Menyebut koleksi Akron sebagai “luar biasa” bahkan terdengar meremehkan. Di sana tersimpan magic kuno sejak era mitos, bersama tulisan-tulisan para bijak yang paling dihormati sepanjang sejarah Aroth.
“...Ada satu hal yang ingin kutanyakan.” Eugene ragu sejenak sebelum melanjutkan, “Apa di Akron juga ada buku karya Lady Sienna?”
“Tentu saja.” Lovellian tersenyum bangga. “Meski ada juga buku-buku karyanya di Red Tower maupun Green Tower, salah satu dari tiga jilid asli Witch Craft yang ditulis Sienna di masa tuanya disimpan di Akron.”
Witch Craft dianggap salah satu seri buku terpenting dalam sejarah Aroth.
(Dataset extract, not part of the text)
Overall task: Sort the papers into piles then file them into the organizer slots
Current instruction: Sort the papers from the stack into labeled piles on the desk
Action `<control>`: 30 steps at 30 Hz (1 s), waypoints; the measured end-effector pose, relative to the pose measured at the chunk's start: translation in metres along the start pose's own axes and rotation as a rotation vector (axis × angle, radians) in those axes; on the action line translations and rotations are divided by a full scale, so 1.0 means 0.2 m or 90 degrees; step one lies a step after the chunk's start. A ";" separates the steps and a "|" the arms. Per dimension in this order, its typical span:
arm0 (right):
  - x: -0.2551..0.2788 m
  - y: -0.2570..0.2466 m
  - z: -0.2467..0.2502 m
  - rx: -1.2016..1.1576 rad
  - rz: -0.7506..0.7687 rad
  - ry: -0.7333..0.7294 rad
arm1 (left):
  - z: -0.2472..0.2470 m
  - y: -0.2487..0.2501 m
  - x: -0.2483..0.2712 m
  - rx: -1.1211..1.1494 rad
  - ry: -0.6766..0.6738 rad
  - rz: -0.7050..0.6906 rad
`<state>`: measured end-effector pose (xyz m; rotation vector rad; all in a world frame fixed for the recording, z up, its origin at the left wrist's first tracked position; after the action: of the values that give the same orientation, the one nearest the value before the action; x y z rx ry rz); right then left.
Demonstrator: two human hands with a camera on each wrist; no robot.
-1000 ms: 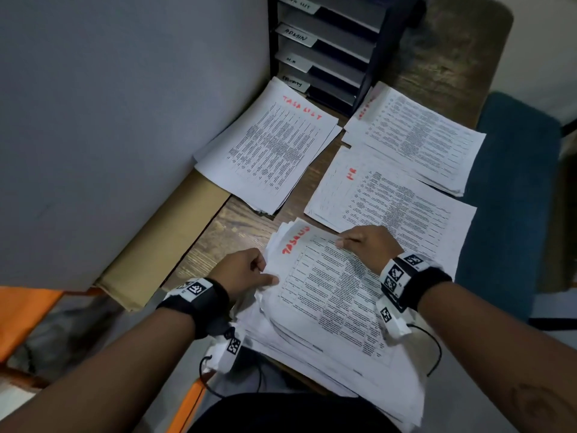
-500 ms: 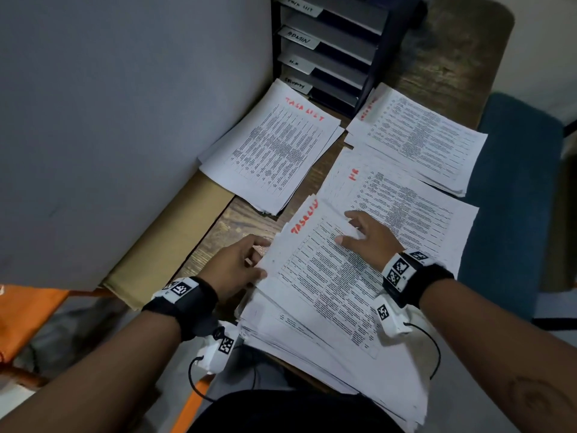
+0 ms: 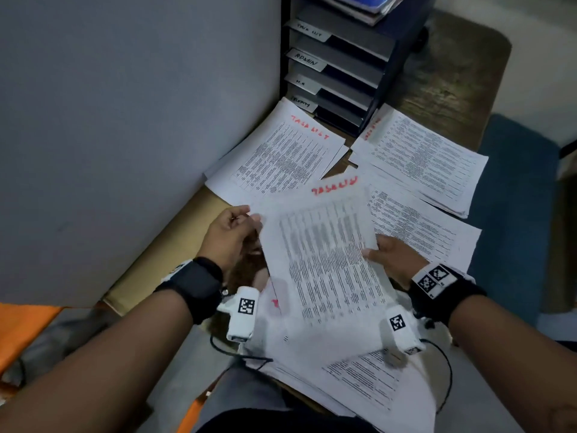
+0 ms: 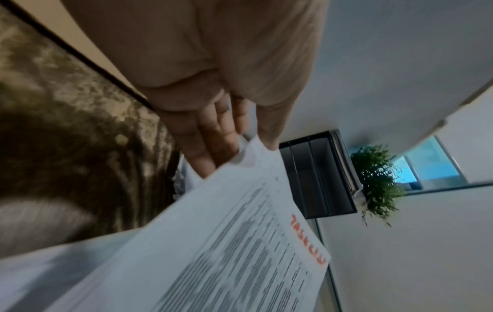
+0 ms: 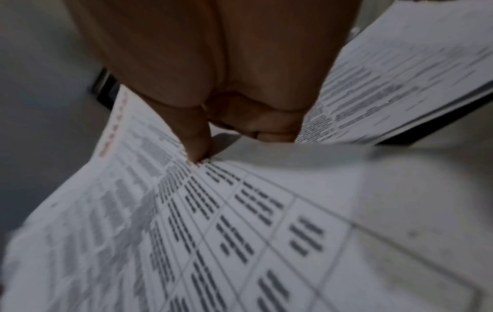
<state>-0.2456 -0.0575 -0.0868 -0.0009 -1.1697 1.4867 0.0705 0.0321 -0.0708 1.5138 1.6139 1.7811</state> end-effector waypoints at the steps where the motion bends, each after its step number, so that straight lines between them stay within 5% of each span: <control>1: -0.02 -0.01 0.01 -0.030 -0.014 0.028 | -0.02 0.01 -0.02 0.011 -0.013 0.016; 6: -0.19 -0.19 0.05 -0.225 -0.097 0.146 | -0.03 0.00 -0.13 -0.091 -0.069 0.078; 10: -0.37 -0.37 0.09 -0.062 -0.127 0.191 | 0.03 0.01 -0.21 -0.282 -0.095 0.003; 16: -0.64 -0.55 0.01 0.295 -0.120 0.100 | 0.23 -0.06 -0.28 -0.152 -0.018 0.099; 22: -0.86 -0.66 -0.14 0.408 -0.073 0.026 | 0.35 -0.11 -0.31 -0.222 -0.040 0.128; 30: -0.86 -0.63 -0.12 0.148 -0.050 0.139 | 0.24 -0.10 -0.28 -0.408 -0.149 0.067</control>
<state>-0.0836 -0.1944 -0.1198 0.0412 -0.8096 1.5041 0.1239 0.0214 -0.1238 1.4293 0.7530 1.8418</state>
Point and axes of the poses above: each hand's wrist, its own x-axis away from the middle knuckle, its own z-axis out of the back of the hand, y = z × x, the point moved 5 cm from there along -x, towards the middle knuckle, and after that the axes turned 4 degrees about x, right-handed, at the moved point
Di dalamnya, Sienna merangkum seluruh pengetahuannya, membagi intisari kebijaksanaannya ke dalam tiga jilid. Karena itulah, Witch Craft menjadi harta nasional Aroth, dan tidak diizinkan ada salinan lain.
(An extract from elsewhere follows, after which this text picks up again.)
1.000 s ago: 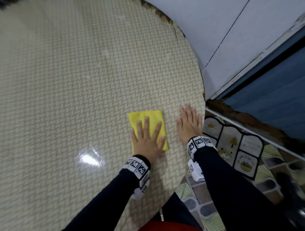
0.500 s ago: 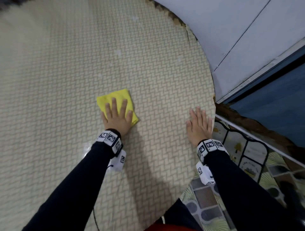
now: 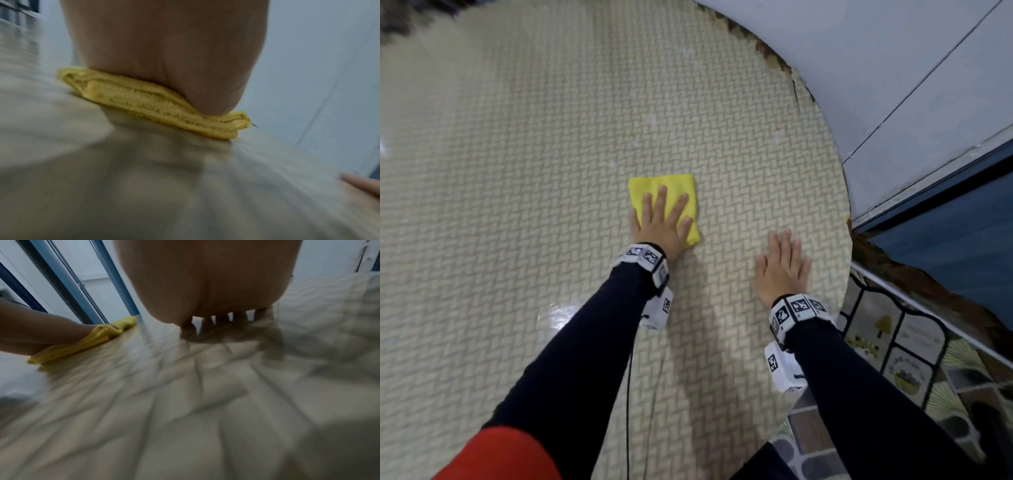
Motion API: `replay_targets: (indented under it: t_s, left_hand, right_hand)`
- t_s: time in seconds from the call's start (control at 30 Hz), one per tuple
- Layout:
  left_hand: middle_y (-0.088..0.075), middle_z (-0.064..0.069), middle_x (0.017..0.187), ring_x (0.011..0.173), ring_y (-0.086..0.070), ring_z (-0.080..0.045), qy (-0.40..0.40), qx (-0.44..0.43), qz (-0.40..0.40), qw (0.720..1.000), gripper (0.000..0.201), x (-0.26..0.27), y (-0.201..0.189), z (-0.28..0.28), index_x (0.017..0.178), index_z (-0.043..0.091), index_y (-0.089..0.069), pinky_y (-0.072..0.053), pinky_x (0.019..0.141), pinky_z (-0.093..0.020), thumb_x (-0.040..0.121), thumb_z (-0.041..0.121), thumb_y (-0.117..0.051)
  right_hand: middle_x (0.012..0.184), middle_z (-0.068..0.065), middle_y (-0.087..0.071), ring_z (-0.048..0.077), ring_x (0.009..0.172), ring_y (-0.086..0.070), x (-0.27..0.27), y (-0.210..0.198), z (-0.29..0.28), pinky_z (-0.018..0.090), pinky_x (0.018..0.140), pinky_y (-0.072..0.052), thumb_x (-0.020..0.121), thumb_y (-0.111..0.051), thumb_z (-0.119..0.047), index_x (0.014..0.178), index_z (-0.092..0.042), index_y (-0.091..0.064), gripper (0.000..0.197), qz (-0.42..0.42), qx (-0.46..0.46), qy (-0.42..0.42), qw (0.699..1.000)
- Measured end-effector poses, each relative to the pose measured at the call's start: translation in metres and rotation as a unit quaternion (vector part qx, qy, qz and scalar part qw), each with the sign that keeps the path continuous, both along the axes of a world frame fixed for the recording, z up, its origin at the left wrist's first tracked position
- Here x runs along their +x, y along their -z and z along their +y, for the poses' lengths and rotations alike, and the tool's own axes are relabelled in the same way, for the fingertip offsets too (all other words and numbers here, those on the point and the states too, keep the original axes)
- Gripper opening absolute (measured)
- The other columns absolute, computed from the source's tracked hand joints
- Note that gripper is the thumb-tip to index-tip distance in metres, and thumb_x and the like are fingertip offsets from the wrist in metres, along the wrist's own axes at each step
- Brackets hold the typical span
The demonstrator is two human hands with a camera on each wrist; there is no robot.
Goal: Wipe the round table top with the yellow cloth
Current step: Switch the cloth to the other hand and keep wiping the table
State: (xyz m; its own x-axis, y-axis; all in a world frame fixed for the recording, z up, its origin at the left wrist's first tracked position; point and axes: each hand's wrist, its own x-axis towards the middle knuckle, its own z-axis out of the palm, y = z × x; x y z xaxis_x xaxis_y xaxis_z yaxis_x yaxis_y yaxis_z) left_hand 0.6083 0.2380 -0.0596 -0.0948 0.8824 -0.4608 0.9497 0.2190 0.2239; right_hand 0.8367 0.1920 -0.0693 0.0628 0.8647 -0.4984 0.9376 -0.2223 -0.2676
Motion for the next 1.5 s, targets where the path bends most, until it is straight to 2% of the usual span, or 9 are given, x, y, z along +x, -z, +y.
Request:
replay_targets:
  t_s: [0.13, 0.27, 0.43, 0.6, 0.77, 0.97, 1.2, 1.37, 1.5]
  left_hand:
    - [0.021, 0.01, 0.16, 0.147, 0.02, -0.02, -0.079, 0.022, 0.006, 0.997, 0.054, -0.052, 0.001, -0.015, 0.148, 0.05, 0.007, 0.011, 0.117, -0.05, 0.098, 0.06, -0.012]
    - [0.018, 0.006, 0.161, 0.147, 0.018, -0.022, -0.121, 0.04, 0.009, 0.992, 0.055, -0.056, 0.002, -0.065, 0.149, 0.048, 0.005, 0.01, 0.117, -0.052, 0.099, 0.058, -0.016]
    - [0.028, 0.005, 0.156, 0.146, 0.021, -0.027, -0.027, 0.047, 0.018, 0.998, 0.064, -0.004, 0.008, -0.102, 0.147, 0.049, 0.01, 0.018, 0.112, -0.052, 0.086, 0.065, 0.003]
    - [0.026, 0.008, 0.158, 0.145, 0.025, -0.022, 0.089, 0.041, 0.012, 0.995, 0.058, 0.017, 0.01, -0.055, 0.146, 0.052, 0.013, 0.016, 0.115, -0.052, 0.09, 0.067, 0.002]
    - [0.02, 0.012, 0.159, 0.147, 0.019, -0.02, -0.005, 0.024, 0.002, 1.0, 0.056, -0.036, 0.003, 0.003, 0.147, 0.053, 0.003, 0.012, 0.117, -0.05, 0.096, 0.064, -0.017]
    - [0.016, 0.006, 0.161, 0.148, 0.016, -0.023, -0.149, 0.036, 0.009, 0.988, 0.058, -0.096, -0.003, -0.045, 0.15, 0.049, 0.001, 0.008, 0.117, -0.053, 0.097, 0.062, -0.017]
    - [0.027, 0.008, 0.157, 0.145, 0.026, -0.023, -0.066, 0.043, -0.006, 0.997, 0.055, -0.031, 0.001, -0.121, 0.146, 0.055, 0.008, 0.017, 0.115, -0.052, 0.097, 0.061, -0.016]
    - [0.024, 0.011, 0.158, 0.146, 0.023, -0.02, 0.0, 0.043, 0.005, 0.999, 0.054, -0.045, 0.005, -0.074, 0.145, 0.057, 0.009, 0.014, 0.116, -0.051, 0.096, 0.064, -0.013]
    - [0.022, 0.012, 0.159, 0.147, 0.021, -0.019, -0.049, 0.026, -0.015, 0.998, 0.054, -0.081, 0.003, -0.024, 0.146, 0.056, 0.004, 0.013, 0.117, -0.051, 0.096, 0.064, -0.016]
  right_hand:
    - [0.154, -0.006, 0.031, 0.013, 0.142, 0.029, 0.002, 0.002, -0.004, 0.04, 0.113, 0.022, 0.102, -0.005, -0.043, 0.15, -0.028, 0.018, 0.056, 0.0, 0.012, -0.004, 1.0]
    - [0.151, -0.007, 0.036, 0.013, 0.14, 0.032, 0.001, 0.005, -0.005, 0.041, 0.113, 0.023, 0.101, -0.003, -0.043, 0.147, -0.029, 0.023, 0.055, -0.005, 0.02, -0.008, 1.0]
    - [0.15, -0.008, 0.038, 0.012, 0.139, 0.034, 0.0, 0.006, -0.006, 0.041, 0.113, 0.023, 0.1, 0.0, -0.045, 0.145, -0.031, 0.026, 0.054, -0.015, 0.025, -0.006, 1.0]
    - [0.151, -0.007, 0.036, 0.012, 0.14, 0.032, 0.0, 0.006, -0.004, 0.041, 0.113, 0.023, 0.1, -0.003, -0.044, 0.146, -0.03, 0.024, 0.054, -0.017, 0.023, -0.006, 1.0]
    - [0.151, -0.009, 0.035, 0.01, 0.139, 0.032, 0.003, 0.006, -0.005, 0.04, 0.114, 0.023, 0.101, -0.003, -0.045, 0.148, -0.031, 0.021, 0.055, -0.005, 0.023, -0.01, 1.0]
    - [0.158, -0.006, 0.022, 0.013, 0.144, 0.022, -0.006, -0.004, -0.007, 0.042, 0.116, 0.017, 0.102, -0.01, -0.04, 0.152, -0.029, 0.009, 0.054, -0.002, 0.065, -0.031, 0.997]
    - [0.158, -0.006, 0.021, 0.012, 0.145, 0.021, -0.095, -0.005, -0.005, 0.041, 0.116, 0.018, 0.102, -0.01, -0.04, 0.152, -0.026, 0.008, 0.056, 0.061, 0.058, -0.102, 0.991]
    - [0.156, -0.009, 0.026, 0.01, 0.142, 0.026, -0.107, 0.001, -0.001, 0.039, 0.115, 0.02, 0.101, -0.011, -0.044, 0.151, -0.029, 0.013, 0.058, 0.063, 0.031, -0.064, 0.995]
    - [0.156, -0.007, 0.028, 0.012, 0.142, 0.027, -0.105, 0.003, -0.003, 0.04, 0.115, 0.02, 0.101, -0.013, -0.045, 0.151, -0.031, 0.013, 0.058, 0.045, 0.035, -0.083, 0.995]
Lovellian mengenang, “Meski yang boleh dilihat publik hanya jilid pertama, buku itu saja sudah berisi ilmu yang tak bisa kau temukan di teks magic manapun. Aku sendiri… haha… saat pertama kali membacanya, aku sadar semua magic yang kupelajari seumur hidupku sebelumnya hanyalah permainan anak-anak.”
“...Ah…!” Eugene terkesima.
“Meski aku tak bisa menjamin surat rekomendasi ini pasti bisa ditukar jadi izin masuk Akron, aku ingin dengar dulu pendapatmu, Eugene. Apa kau setuju aku mengajukannya untukmu?”
“Tentu saja aku setuju. Hanya saja… aku agak khawatir, jangan-jangan kekuranganku malah bikin masalah untuk Tower Master.”
‘Tentu saja aku setuju, dasar banyak tanya! Mana mungkin aku nolak!’ Eugene menunduk dalam, menyembunyikan pikirannya yang sebenarnya.
“Bikin masalah, katamu? Haha! Jangan khawatir. Hal seperti ini sama sekali tidak merepotkanku,” Lovellian tersenyum tipis.
Ada nada samar dalam suaranya, seakan menahan desah panjang. Eugene sempat melirik wajahnya, menangkap emosi yang tak sepenuhnya terbaca.
“...Master Lovellian,” Eugene memanggil ragu.
“Ada apa?”
“Itu… aku ingin bicara soal saudara ku, Eward.”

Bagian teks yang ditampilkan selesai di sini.